Die Kölner Kripo hat am frühen Dienstagmorgen, 28. Juli, die Privatwohnungen von drei Frauen im Alter von 26, 26 und 27 Jahren in den Stadtteilen Neustadt-Nord und Kalk durchsucht. Auf Basis eines richterlichen Beschlusses beschlagnahmten die Einsatzkräfte dabei umfangreiches Beweismaterial: Laptops, Mobiltelefone und mutmaßliche Tatbekleidung. Zwei der Beschuldigten wurden zur erkennungsdienstlichen Behandlung auf eine Polizeiwache gebracht. Die dritte Frau war bei der Durchsuchung nicht in ihrer Wohnung anwesend.

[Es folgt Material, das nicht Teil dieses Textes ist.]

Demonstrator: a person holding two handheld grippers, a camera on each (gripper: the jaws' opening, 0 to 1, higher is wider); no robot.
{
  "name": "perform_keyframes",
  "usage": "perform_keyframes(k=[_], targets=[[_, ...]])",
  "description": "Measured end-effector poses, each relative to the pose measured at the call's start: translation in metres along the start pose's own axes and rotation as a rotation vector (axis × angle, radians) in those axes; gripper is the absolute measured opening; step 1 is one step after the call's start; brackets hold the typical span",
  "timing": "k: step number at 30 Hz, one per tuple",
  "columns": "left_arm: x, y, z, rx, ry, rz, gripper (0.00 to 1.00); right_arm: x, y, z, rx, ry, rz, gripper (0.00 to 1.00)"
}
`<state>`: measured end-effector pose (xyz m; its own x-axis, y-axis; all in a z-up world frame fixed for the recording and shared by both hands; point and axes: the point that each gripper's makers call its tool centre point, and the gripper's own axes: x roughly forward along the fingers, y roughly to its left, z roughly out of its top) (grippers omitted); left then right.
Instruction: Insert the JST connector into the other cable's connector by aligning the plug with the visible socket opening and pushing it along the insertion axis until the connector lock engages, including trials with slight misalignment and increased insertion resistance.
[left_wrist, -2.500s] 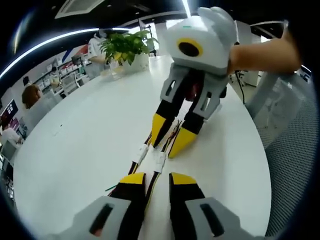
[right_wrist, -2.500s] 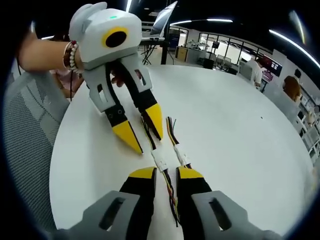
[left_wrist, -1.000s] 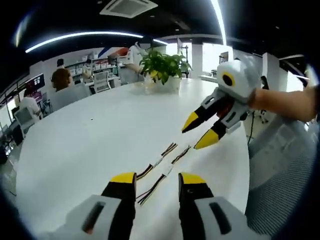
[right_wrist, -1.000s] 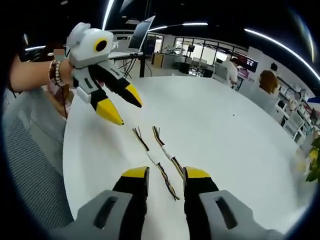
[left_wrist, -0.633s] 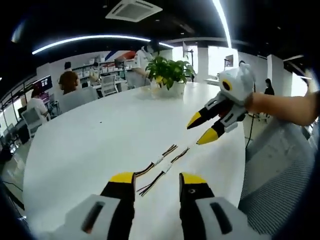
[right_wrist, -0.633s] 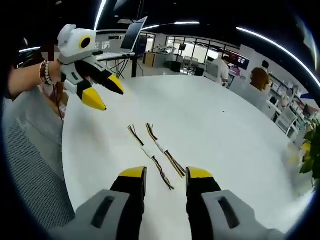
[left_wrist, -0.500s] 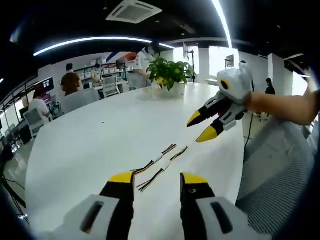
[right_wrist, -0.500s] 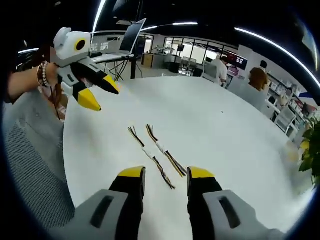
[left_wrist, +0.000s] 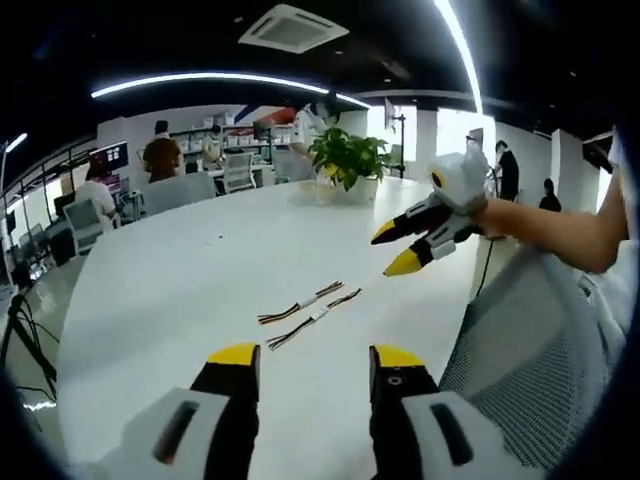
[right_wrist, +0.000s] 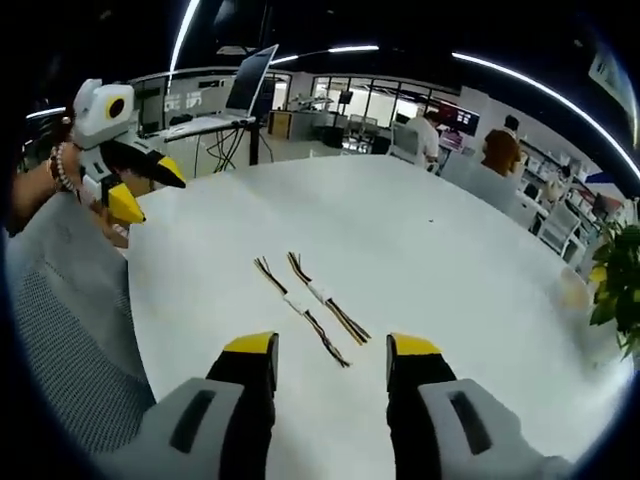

Hintergrund der Ermittlungen ist ein Verfahren wegen des Verdachts der gefährlichen Körperverletzung, des Landfriedensbruchs, des tätlichen Angriffs auf Vollstreckungsbeamte, der Gefangenenbefreiung und der Strafvereitelung.
Nach bisherigem Ermittlungsstand ereigneten sich die Vorwürfe während und nach einer Versammlung anlässlich des Internationalen Frauentages am 8. März. Gegen 18 Uhr erkannten Polizisten der Einsatzhundertschaft am Hohenzollernring/Rudolfplatz eine Person wieder, die während der Versammlung Beamte beim Videografieren von Straftaten behindert haben soll. Bei der Personalienfeststellung, als die Einsatzkräfte die Person aus der Gruppe führten, soll die 26-jährige Beschuldigte die Person aus dem Griff der Beamten befreit und sich mit ihr entfernt haben. Die beiden anderen Beschuldigten – im Alter von 26 und 27 Jahren – sollen daraufhin aus der Gruppe heraus auf die Beamten eingeschlagen haben.
Die Ermittlungen werden beim polizeilichen Staatsschutz geführt und dauern an. Weitere Auskünfte erteilt die Staatsanwaltschaft Köln.